Activity: Would you please copy each line of the data in which the string "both" occurs?

----- Source data

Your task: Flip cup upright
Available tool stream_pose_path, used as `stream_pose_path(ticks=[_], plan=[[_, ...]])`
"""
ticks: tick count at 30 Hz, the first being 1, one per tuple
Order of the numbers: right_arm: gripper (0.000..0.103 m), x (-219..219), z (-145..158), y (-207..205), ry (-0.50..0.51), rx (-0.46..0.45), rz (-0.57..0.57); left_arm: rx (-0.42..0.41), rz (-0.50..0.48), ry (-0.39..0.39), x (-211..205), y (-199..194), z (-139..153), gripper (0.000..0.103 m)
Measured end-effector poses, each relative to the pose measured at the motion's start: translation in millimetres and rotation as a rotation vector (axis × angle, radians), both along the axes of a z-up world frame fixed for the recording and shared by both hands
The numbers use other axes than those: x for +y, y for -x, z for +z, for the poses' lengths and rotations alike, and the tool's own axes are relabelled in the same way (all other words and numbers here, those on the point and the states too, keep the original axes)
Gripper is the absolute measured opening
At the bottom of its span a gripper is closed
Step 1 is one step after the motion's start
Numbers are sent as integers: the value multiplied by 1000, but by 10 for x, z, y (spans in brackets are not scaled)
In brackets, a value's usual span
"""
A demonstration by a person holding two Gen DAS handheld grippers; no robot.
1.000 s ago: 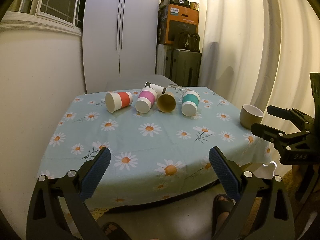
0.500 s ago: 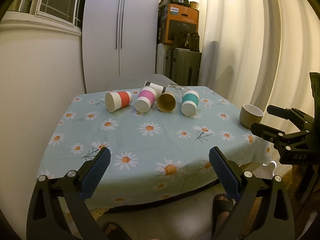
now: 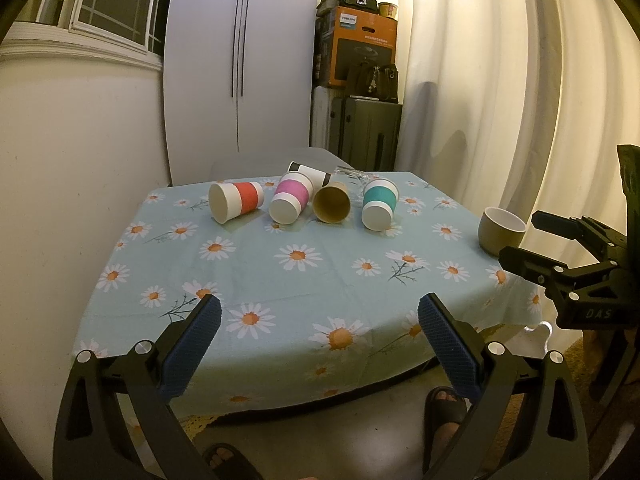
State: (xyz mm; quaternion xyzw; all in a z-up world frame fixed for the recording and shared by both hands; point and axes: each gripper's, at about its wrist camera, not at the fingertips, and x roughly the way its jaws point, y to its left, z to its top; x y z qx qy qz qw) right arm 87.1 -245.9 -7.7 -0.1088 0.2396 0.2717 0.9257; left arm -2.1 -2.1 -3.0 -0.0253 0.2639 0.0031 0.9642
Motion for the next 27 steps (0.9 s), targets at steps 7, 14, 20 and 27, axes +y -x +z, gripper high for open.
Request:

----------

Final answer:
Measured end-effector poses, each relative to the pose measured at the motion's start: translation in millimetres and rotation as a rotation vector (axis × angle, radians), both along the axes of a z-up world frame fixed for the recording and shared by both hands
State: (xyz mm; quaternion xyzw; all in a z-up world frame fixed for the recording and shared by both hands; point and axes: each gripper's, at about its wrist camera, not at the fingertips, and x roughly the way its jaws point, y to its left, z to its top; x y z qx qy qz qw) right arm 87.1 -245.9 -7.7 -0.1088 0.2396 0.2717 0.9257; left arm -2.1 -2.1 -3.0 -0.0253 0.2639 0.0031 0.9642

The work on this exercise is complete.